> **What to do**:
Your answer should hold exactly the lines from the one with "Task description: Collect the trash" through the last line of the material below, nothing before and nothing extra.

> **Data shown**:
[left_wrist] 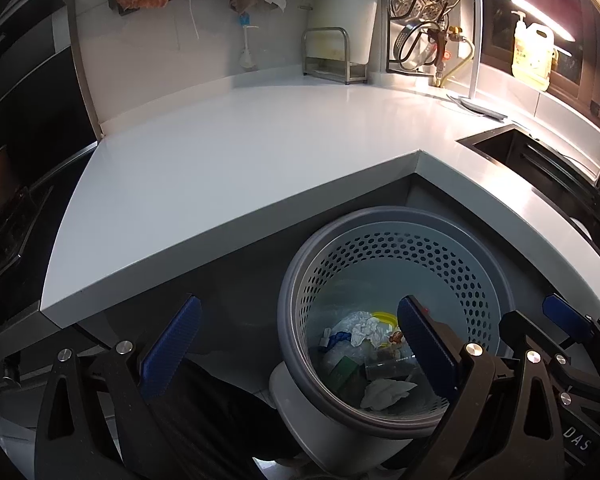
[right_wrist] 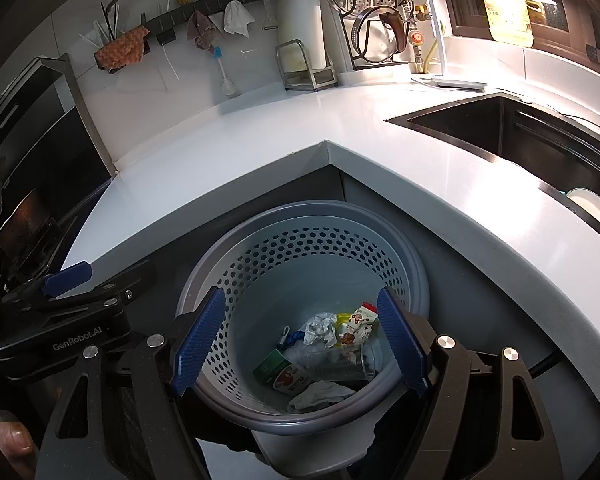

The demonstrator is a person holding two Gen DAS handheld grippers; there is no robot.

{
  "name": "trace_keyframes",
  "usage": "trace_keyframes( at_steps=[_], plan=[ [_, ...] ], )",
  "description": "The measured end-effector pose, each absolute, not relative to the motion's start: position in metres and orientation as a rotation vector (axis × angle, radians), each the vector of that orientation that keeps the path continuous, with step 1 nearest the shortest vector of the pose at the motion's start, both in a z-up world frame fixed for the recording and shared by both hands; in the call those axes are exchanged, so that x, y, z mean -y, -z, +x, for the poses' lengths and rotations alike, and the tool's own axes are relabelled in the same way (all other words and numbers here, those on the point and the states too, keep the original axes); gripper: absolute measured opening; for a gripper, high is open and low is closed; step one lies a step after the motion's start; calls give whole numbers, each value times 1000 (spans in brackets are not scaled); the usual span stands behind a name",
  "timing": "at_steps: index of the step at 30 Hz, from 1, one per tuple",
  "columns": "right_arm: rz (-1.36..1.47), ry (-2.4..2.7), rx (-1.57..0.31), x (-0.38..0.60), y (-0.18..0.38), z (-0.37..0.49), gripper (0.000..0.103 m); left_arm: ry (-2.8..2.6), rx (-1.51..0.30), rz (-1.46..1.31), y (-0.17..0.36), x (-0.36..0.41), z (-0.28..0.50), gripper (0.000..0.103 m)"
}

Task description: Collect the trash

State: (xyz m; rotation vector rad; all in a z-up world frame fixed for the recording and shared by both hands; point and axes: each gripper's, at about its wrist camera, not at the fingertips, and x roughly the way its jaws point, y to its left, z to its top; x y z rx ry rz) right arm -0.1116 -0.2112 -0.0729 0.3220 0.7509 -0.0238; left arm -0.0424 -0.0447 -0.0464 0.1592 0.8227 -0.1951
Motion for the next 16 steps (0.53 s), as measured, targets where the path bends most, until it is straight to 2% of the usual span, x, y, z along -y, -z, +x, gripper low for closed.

> **Response to this task**:
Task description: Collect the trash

State: (xyz m; rotation vector rad; all in a z-up world frame fixed for the recording and shared by both hands; point and axes: each gripper's, at about its wrist camera, not at the fingertips, and x roughly the way its jaws point, y to its left, z to its top; x y z rx ry rz) right arm -0.1116 -0.2112 -0.0729 0.3220 0.7509 -0.0238; left arm -0.0424 -0.0447 -0.0464 0.1592 0.8227 -0.1951
Motion for the next 16 steps (0.53 s), as measured, targets where the path bends most, until it is straight to 2% of the usual span, x, y, z along -y, -z, +x, gripper low for closed.

No more output is given for this exercise.